• [Your assignment]:
Wherever a line in the material contains the word "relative", copy that line.
╭──
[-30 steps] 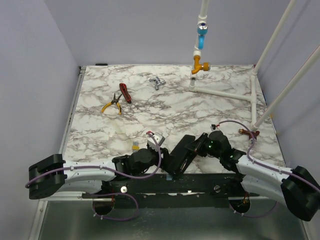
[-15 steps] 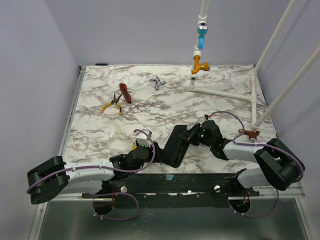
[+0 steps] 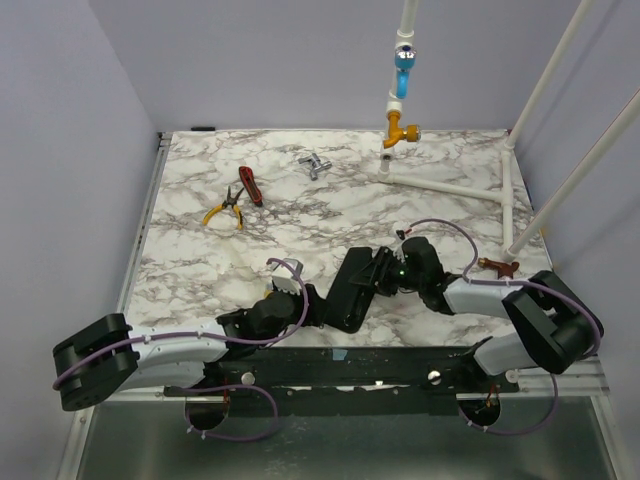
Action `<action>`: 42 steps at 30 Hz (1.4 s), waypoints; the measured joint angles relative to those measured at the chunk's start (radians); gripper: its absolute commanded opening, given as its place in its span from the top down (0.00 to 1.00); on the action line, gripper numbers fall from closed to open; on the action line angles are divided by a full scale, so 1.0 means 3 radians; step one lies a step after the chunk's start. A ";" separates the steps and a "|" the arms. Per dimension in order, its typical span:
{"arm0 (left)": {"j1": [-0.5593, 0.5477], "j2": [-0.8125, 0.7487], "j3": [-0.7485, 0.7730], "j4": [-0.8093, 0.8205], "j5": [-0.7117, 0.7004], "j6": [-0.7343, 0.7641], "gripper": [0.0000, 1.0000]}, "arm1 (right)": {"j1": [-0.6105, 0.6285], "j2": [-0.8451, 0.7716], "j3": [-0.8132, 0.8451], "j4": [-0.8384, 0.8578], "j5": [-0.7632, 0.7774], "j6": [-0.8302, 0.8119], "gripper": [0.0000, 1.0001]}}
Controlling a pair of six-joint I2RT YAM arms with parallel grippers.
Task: Sort the hair-cutting tools
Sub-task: Close the hairdressing tool bag at the center of the board.
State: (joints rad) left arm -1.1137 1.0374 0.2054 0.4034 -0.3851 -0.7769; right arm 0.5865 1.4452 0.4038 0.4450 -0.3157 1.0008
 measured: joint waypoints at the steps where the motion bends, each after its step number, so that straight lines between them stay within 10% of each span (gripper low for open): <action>1: 0.0000 0.0009 0.0000 0.0001 0.0006 -0.0004 0.36 | 0.0000 -0.0037 -0.0010 -0.0033 -0.0041 -0.0018 0.54; 14: 0.0001 0.0113 0.0000 0.0071 0.0092 -0.0069 0.37 | 0.0167 -0.0347 -0.0135 -0.0219 -0.0359 0.0004 0.59; 26: 0.0001 -0.0149 -0.0090 0.0032 0.0117 -0.0158 0.37 | 0.0210 -0.0084 -0.0160 0.0046 -0.0456 0.0275 0.99; 42: -0.0027 -0.0468 -0.0273 -0.0519 0.0004 -0.0333 0.43 | 0.0217 -0.0127 -0.0486 0.0741 0.0080 0.1005 0.99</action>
State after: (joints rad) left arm -1.1217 0.8970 0.1234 0.2478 -0.3840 -0.8768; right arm 0.6518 1.4071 0.2581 0.6674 -0.2916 1.3022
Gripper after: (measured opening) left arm 0.600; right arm 0.029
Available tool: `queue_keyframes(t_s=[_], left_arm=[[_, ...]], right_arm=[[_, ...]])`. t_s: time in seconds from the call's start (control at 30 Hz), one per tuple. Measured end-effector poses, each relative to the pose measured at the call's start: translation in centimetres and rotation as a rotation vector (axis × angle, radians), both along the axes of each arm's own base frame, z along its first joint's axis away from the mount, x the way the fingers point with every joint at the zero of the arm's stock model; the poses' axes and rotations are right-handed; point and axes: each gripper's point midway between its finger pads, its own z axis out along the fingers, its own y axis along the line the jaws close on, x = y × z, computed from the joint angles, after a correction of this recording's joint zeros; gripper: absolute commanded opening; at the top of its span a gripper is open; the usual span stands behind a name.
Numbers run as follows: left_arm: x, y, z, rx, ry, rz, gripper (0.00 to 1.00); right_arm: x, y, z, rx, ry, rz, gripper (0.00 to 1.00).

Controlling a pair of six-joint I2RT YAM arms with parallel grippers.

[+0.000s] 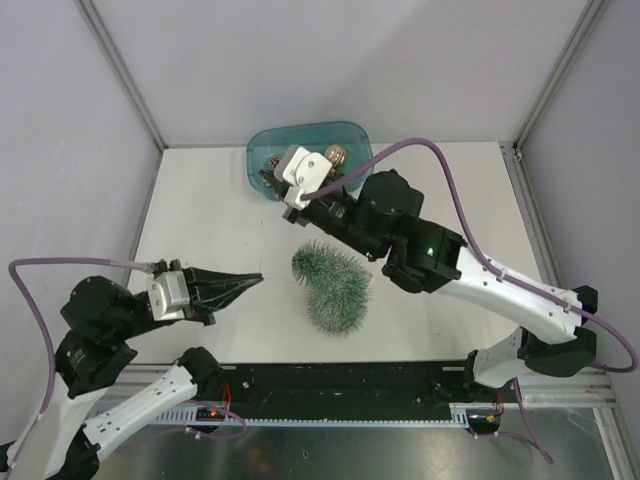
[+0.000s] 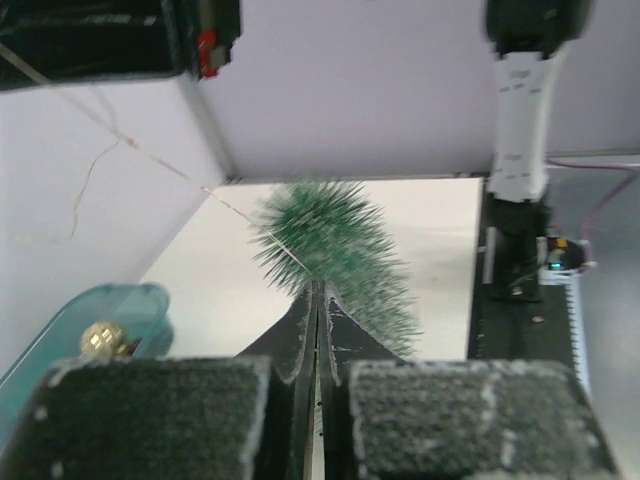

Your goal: Decorate the small christmas tree

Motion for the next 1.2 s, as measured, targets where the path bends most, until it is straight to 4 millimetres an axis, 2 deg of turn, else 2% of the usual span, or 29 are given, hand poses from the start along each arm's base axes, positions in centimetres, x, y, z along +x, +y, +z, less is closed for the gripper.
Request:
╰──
• [Exercise answer]:
Action `<action>`: 42 steps at 30 Hz (1.4 s), waypoints; the measured joint angles relative to those measured at the chunk's start (radians); gripper: its absolute commanded opening, given as its place in its span from the top down (0.00 to 1.00); on the action line, gripper numbers fall from closed to open; on the action line angles are divided by a full scale, so 1.0 means 3 radians; step one lies a step after the chunk's start. A ";" separates the steps and a "|" the arms. Per dimension in order, its typical span:
Available tool: `queue_keyframes(t_s=[_], left_arm=[[_, ...]], right_arm=[[_, ...]])`. t_s: time in seconds from the call's start (control at 30 Hz), one per tuple. Measured end-effector poses, each relative to the pose measured at the call's start: translation in centimetres and rotation as a rotation vector (axis × angle, radians), both along the axes of each arm's own base frame, z along its first joint's axis away from the mount, x the way the fingers point with every joint at the zero of the arm's stock model; the poses' axes and rotations are right-handed; point and axes: each gripper's point midway between its finger pads, its own z axis out along the fingers, its own y axis along the line the jaws close on, x = y × z, computed from the joint angles, after a correction of this recording's joint zeros; gripper: absolute commanded opening; at the top of its span a gripper is open; the usual span stands behind a name.

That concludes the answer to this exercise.